What is needed>
Only some lines are wanted. Transcribe, exactly, the lines below from the line with "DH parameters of" up to and including the line with "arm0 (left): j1".

Supplied information>
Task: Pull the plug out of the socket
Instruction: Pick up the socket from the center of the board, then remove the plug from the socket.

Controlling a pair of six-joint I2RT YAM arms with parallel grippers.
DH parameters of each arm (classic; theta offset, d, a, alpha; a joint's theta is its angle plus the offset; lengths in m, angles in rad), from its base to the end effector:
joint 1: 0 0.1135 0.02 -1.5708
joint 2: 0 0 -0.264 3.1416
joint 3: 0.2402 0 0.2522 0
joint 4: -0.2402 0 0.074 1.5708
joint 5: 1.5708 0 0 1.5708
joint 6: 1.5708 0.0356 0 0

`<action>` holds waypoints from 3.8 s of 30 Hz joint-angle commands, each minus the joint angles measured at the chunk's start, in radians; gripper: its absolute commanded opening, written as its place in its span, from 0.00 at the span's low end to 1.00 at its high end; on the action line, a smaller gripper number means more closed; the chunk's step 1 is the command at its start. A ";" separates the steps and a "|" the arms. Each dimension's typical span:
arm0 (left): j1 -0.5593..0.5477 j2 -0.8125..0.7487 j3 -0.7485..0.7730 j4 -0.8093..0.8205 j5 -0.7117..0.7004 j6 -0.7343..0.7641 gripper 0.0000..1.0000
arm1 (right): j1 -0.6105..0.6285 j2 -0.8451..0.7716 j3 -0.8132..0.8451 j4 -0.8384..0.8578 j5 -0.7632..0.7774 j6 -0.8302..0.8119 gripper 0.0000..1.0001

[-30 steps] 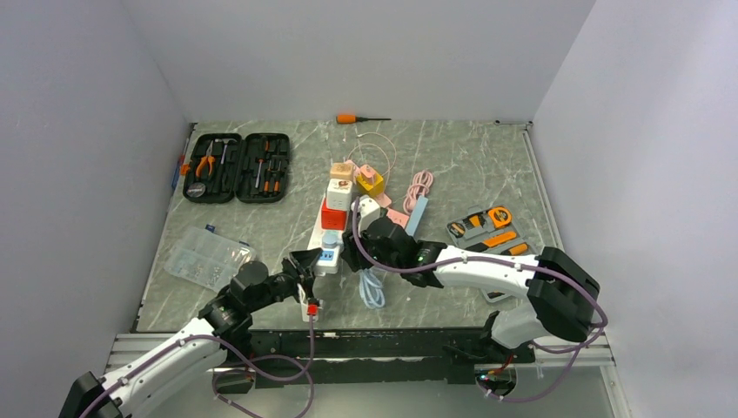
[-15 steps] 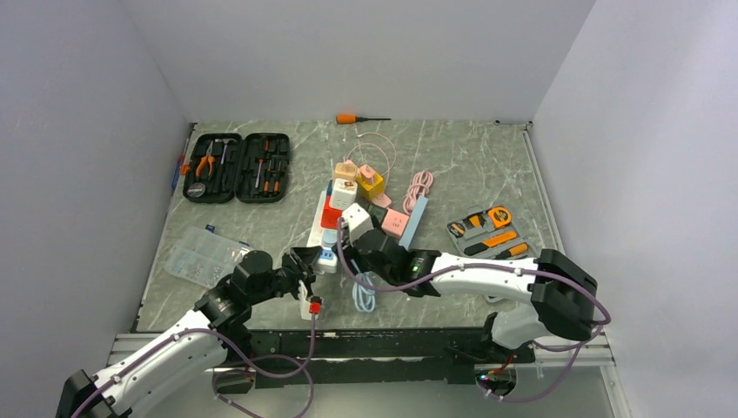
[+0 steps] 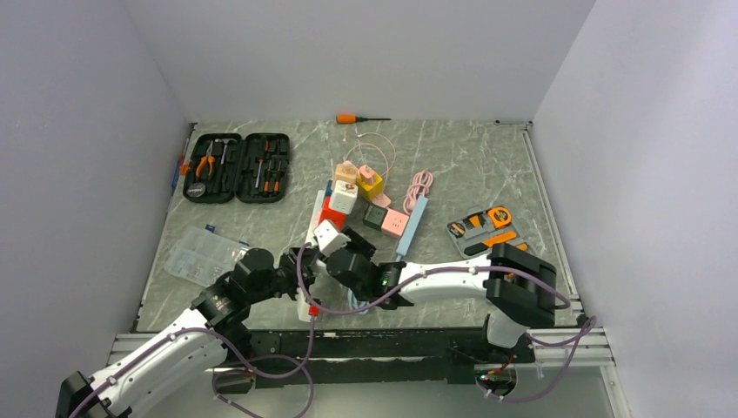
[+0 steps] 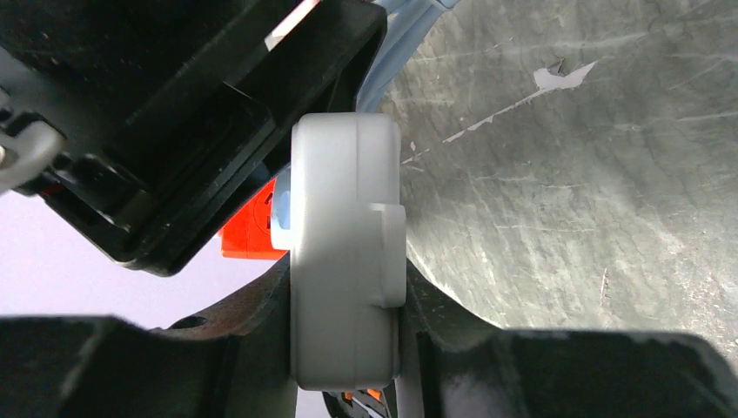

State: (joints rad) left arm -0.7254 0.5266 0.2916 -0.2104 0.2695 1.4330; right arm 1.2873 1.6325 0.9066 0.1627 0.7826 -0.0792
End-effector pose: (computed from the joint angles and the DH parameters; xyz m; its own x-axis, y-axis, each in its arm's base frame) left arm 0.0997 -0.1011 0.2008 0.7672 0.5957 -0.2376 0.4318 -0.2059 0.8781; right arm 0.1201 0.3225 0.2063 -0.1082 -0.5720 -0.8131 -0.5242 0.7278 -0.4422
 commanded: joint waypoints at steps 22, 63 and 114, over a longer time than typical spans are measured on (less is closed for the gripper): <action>-0.012 0.011 0.029 -0.202 0.016 0.066 0.07 | -0.008 -0.016 -0.042 0.456 0.209 -0.208 0.00; -0.005 0.244 -0.019 -0.141 0.010 -0.445 0.89 | 0.046 -0.105 -0.135 -0.247 -0.204 0.443 0.48; 0.007 0.490 0.797 -0.119 0.113 -0.823 0.99 | -0.565 -0.042 -0.120 -0.307 -0.394 0.773 0.68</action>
State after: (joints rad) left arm -0.7219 0.9863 1.0435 -0.3767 0.3859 0.5926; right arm 0.7269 1.5661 0.7666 -0.2222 0.3920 0.6727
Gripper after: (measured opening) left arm 0.994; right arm 0.787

Reply to the task>
DH parameters of each arm (classic; theta offset, d, a, alpha; a joint's theta is its angle plus the offset; lengths in m, angles in rad), from its base to the end effector:
joint 1: 0 0.1135 0.02 -1.5708
joint 2: 0 0 -0.264 3.1416
joint 3: 0.2402 0 0.2522 0
joint 4: -0.2402 0 0.074 1.5708
joint 5: 1.5708 0 0 1.5708
joint 6: 1.5708 0.0356 0 0

`<action>` holds waypoints from 3.8 s of 30 Hz joint-angle commands, each minus the joint angles measured at the chunk's start, in radians; gripper: its absolute commanded opening, written as its place in its span, from 0.00 at the span's low end to 1.00 at its high end; on the action line, a smaller gripper number means more closed; the chunk's step 1 is the command at its start. A ";" separates the steps and a "|" the arms. Each dimension's typical span:
arm0 (left): j1 -0.5593..0.5477 j2 -0.8125..0.7487 j3 -0.7485..0.7730 j4 -0.8093..0.8205 j5 -0.7117..0.7004 j6 -0.7343..0.7641 gripper 0.0000..1.0000

This completes the exercise.